Боб зачарованно уставился в экран и не оглянулся на меня, хотя и слышал, как я спускаюсь по лестнице. Я мог бы устроить сцену, но не стал. В последнее время мы с Бобом вроде бы нашли общий язык, и, наверное, он мог приветствовать меня, не подавая явных знаков.
– Чего бы ты хотел на ужин?
– Да все равно, – отмахнулся Боб.
– О чем сегодня девочки болтают? – Я вплотную подошел к сетке.
– Тут не только девочки. Вон, гляди, в заднем ряду парень затесался.
– О, – кивнул я, – вожак. Главный хрен всего эфира. Девчонки его обожают. Просто боготворят.
– У тебя никак хорошее настроение?
– Посмотри-ка, напялил рубашку и джемпер, – не унимался я. – Это его с потрохами сдает. Что еще тут скажешь?
– У парня степень по семейному праву.
– Кто бы сомневался.
«Мы называем это озарением, – распиналась Опра. – В такие минуты все становится предельно ясно.
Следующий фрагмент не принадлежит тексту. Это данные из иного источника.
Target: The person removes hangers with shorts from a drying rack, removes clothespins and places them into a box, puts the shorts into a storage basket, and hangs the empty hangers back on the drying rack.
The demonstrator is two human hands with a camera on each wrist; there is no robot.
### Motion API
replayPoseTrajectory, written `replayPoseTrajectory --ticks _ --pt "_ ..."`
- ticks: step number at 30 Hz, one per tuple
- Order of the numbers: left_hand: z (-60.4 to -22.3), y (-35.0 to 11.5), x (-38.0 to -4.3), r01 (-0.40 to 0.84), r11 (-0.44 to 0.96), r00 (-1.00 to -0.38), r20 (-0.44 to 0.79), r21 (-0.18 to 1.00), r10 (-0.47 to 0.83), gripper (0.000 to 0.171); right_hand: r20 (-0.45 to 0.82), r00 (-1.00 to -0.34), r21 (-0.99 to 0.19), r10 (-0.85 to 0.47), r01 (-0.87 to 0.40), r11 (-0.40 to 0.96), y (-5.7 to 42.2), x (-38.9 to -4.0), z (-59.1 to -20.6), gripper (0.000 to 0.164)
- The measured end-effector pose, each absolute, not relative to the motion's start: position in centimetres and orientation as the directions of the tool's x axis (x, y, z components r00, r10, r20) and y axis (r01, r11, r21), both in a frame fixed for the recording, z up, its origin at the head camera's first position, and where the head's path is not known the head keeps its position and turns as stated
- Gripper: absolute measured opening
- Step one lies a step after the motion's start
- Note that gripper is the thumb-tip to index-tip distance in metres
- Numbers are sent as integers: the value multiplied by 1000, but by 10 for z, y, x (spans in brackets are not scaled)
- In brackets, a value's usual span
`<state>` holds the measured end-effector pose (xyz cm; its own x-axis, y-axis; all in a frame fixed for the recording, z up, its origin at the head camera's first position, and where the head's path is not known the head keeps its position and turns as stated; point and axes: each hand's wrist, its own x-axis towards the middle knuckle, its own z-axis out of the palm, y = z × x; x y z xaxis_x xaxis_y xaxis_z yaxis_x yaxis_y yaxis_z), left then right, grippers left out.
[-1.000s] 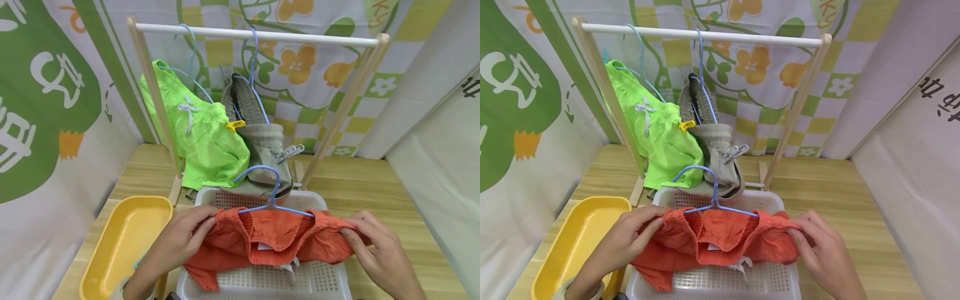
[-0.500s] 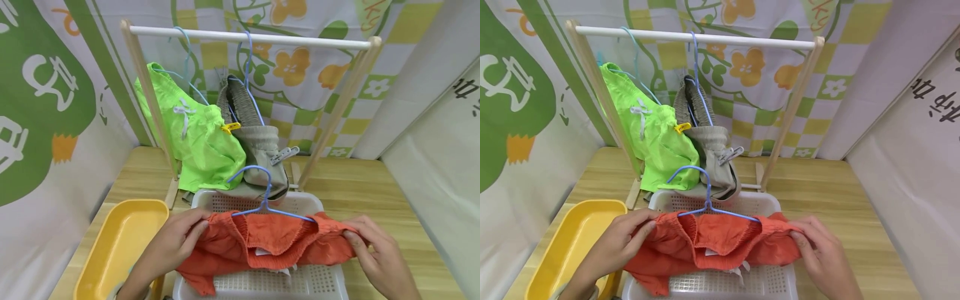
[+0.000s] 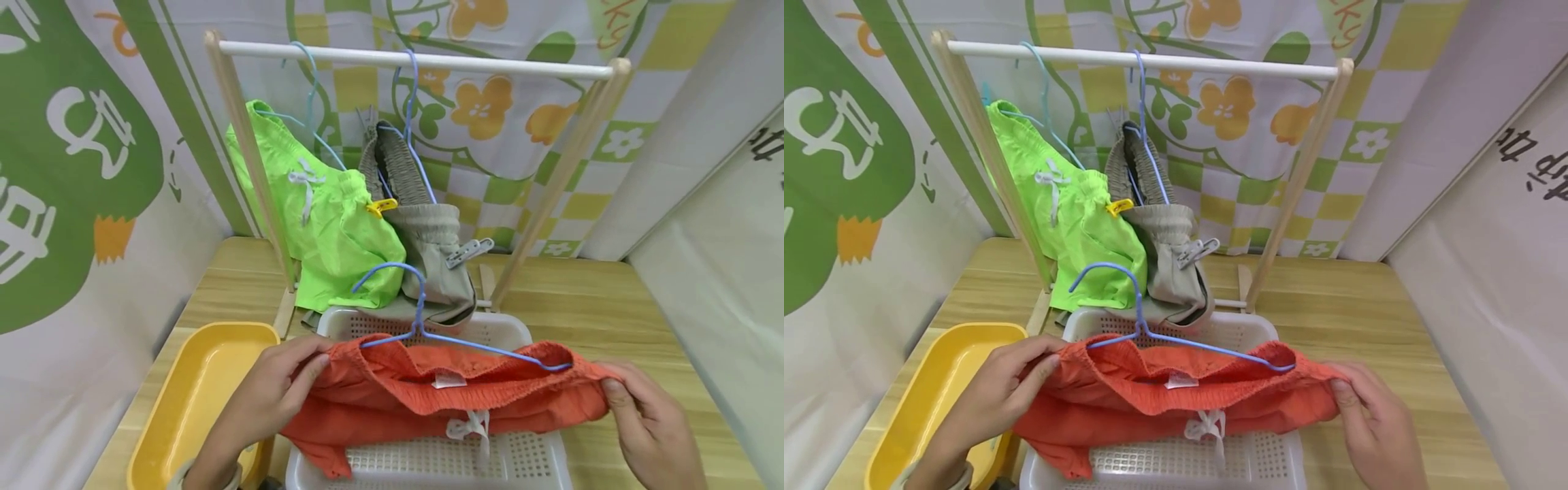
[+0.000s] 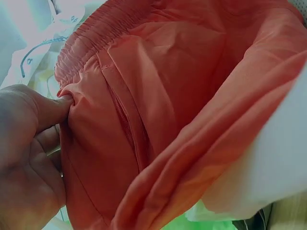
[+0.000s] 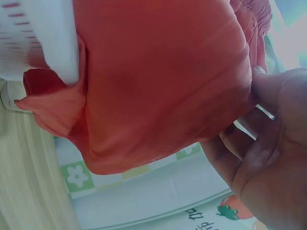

Словно что-то щелкает, прорывается свет, и вы понимаете, что жизнь никогда не будет прежней. Вы знаете, что нащупали нечто важное – то, что может изменить вашу судьбу. Загорается свет – и только от вас зависит, сумеете ли вы его использовать. Возьмем, к примеру, Шэрон Тисдейл, молодую женщину, которая была сбита с толку и всерьез задумывалась о самоубийстве. Она внезапно остановилась на оживленном шоссе и в миг просветления осознала, что должна набраться сил для того, чтобы жить дальше…»
– Переключу, – решил Боб. – Все равно повтор крутят.
– Не надо, – попросил я. – Вся эта психологическая чепуха разве не по твоей части?
Я облокотился о заграждение, и мне вспомнились те времена, когда я в детстве смотрел соревнования Младшей Лиги. За сетку держаться было нельзя, нарушивший запрет рисковал получить мячом по пальцам. Теперь, в минуту своего личного озарения, я чувствовал, что мне сходит с рук нечто недозволенное.
– Тем более я ухожу.
– В библиотеку?
На экране что-то бормотала сквозь слезы блондинка с немытой головой. Какая-то женщина успокаивающе положила ладонь на рукав ее платья – пышного и цветастого. Парень в джемпере наклонился вперед, чтобы лучше слышать.
– Ну вот, они идут на сближение, – сказал я. – Выложили карты на стол. Посмотри на зрительниц: сидят и кивают – да, да, да. Со мной пару лет назад то же самое творилось. Прекрасно понимаю, о чем вы. И я тоже плакала.
Боб выключил телевизор и обернулся ко мне. Пустой экран зиял у него за спиной, приглашая продолжить спор.
– Интересно, кто-нибудь догадывается, о чем мы говорим? – продолжал я.
– О чем мы говорим?
– Кому-нибудь вообще есть дело? – Я ощутил неуместный пафос, словно Опра неслышно прокралась в мою душу.
Оказывается, на свете есть люди, которым далеко не все равно: Клаудиа, дочери Боба, о которых он упорно отказывался говорить, авторы – приемные дети, даже Ллойд – им всем было дело, хоть они не могли себе представить, каково это – находиться здесь, в Сэндхерсте.
– Извини, – сказал я наконец.
Я не стал дожидаться дальнейших вопросов. Заметил ли Боб? Почувствовал ли, как у меня к горлу подступают слезы? Я взлетел вверх по лестнице и отправился в свое пристанище – сэндхерстскую библиотеку.